Clare Nuttall in Astana -
With Central Asia under-performing other frontier markets and several asset management groups shutting up shop, it's becoming increasingly hard to make a case for staying in the region. But Sturgeon Capital, which launched a regional equities fund in October, expects to see its commitment pay off over the longer term.
The investment firm launched the Sturgeon Central Asia Equities Fund, the first Central Asia and Caucasus-focused UCITS hedge fund, on the back on demand for an equity-only strategy. Sturgeon's original fund is split between listed equities and fixed income, while the new fund invests into companies listed internationally that have substantial assets or operations in the region.
Despite outperforming its benchmark since the launch, the "Sturgeon Central Asia Equities Fund" has lost money, as valuations in the region have continued to lag behind other frontier markets. However, Sturgeon's founder and CEO Clemente Cappello says that the firm is confident about the longer-term prospects: "We are not doing this with a short-term horizon. The story will play out in two or three or five years' time. Markets tend to be efficient in the medium term, and we expect Central Asia to re-couple with global markets."
Globally, there are signs that investors are returning to frontier markets after the exodus at the start of the financial crisis back in 2008. "Encouraged by central banks, we expect the search for yield to start again. People are scared, but they can't afford not to invest into frontier markets for much longer. Pensions funds and insurance companies need returns," says Sturgeon associate Paul Henderson.
Cappello points out that investors are heading to Asian countries such as Mongolia and Myanmar, there are large inflows to Africa, and generally positive sentiment about Latin America - although the stories coming out of Central Asia and the Caucasus tend to be more negative and the region has not yet seen a similar inflow of capital. This is reflected by the performance of regional indices such as Renaissance Capital's Rencasia, which are substantially under-performing other global emerging market indices. Equities valuations in the region are among the cheapest globally, a discount that Cappello says is not justified.
The low valuations continue despite the region as a whole enjoying sustained GDP growth in recent years, and a good performance from a number of companies with large market capitalisations on exchanges including London, Hong Kong and Toronto. "The companies have delivered, but the investors have not," Henderson tells bne.

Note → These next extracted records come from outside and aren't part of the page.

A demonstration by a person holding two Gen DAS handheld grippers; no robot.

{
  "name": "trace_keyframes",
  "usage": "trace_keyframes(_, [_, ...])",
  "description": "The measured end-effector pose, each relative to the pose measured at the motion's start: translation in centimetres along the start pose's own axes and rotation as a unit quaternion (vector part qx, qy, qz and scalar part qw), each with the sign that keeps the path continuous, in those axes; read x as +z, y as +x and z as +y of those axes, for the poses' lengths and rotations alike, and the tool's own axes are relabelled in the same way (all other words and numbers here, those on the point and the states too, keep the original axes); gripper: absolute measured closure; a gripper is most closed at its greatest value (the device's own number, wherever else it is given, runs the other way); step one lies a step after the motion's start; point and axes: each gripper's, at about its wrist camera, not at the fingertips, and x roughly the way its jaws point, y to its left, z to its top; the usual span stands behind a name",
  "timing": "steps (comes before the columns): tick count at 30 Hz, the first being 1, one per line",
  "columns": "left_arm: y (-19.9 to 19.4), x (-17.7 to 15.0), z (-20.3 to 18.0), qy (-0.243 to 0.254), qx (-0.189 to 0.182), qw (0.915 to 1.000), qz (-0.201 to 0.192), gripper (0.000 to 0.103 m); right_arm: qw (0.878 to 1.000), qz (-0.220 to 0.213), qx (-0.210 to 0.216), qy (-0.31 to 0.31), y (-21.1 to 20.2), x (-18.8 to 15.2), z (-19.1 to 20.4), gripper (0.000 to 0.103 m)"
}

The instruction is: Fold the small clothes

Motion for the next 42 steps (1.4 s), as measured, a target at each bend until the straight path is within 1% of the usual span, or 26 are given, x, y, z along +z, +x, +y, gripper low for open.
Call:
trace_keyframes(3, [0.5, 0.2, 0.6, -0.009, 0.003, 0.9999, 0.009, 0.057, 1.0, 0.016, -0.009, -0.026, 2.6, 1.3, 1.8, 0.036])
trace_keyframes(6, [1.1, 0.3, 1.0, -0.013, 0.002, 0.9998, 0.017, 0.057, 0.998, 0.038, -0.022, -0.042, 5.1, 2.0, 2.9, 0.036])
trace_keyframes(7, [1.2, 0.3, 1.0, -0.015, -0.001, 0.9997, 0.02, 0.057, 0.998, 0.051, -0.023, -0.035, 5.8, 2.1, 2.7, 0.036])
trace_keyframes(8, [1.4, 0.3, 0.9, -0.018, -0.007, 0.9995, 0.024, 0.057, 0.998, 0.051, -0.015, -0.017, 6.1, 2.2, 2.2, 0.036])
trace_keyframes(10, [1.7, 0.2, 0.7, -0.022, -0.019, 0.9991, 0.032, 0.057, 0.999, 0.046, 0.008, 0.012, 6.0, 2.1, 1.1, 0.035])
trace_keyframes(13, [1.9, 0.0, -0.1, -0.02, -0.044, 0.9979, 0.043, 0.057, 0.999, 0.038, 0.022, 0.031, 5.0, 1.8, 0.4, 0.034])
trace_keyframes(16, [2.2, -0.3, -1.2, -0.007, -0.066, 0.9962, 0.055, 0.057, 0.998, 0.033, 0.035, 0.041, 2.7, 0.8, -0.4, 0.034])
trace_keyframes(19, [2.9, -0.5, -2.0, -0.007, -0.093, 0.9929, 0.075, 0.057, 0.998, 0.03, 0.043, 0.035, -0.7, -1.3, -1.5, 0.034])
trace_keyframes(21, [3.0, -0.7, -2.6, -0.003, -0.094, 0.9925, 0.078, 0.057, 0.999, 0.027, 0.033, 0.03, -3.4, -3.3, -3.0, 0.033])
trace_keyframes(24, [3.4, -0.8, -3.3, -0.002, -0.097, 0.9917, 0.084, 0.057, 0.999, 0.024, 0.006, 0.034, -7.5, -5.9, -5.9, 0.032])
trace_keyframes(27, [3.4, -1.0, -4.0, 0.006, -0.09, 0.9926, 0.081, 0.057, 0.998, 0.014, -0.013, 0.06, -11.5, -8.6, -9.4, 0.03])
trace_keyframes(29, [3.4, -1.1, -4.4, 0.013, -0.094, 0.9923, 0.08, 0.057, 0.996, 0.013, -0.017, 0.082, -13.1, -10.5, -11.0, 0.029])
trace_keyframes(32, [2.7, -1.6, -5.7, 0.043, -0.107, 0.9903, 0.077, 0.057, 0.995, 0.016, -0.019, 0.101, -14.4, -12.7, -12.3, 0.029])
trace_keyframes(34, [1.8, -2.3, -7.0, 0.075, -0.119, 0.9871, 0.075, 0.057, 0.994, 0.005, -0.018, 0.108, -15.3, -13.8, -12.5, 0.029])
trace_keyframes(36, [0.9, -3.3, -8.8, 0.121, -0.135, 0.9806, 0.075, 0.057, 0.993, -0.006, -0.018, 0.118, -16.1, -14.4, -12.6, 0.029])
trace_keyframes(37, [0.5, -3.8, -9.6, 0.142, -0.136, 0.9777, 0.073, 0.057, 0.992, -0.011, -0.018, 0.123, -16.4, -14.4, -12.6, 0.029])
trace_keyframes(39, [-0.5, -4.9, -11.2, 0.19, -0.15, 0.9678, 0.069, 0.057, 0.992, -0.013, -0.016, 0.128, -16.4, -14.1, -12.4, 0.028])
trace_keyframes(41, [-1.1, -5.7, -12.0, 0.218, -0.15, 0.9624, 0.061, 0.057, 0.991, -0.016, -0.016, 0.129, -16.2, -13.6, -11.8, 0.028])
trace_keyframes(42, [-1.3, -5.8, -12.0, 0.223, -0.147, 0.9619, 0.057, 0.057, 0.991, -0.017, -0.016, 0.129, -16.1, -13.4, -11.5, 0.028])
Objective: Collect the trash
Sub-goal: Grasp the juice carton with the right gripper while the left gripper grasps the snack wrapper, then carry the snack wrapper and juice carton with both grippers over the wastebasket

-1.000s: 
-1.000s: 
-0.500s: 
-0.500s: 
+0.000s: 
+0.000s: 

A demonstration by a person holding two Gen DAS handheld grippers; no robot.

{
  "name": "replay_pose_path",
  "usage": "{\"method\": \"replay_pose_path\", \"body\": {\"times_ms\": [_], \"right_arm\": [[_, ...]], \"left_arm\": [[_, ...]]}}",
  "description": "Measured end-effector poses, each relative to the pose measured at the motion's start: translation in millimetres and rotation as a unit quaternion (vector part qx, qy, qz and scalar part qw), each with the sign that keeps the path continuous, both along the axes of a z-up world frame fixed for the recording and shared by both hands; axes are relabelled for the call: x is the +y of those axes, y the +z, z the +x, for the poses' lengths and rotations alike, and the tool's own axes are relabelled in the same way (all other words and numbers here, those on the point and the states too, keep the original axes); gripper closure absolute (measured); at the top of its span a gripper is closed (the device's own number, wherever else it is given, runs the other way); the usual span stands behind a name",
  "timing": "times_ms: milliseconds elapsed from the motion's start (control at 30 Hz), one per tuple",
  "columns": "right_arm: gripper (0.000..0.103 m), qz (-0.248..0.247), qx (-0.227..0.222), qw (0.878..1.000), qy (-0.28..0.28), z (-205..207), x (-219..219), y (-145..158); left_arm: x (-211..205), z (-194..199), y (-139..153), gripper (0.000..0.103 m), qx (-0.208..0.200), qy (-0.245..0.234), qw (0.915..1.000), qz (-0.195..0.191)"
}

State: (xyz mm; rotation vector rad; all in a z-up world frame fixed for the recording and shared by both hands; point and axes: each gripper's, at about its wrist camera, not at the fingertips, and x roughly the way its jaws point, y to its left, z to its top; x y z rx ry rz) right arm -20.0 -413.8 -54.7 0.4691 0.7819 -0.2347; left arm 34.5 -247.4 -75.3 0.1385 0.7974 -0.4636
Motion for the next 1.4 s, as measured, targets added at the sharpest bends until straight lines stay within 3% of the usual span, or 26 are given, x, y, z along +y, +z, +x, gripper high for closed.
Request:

Sturgeon believes that there remains a solid case for investing in the resource-rich and relatively low-cost region. Its proximity to three of the four BRICs - China, India and Russia - is a huge advantage, as is the high level of education and relatively good infrastructure. Both Cappello and Henderson also reference the region's Silk Road history, which left a legacy of a trading mentality that has persisted to this day. "People give up, but we are in this market for the longer term. I think the region is at a turning point in terms of local companies and local capital markets," says Henderson. "If you believe in emerging assets, you have to believe in Central Asia. The region provides the raw materials for most of the goods that are produced in Asia and exported to the world."
Risks for investors include rising resource nationalism in countries from Kyrgyzstan to Mongolia, and a range of political risks. "Central Asia is heavily biased towards natural resources, which is a highly politicised sector. Probably the biggest issue for us is political risk in the wider sense - the risk of the rules of the games being changed - and corporate governance issues. These are the same across the globe," says Cappello.
There are also wide variations in the maturity and ease of access in countries across the region, with Kazakhstan, Central Asia's largest economy, the destination for over 40% of Sturgeon's investments. Not only does Kazakhstan have substantial natural resources, it also has more companies listed internationally than its neighbours, and, unlike for example Mongolia, it has been through a boom-and-bust cycle, leaving the market more mature.
Kazakhstan also has the region's most developed stock market, although the Kazakhstan Stock Exchange (KASE) lacks liquidity and issues such as the use of T+0 settlement need to be resolved. It is not yet clear what the impact of the consolidation of Kazakhstan's 11 pension funds into a single state-controlled fund will be, but it is likely to be negative for the exchange to some extent.
Elsewhere in the region, Sturgeon is eyeing the high potential but less accessible markets of Turkmenistan and Uzbekistan; the latter has a vibrant stock exchange though investment is hampered by issues relating to the rule of law and currency convertibility. Countries such as Azerbaijan and Georgia have also made efforts to develop their stock exchanges and encourage investment, giving hope for investors that there will be more opportunities in future.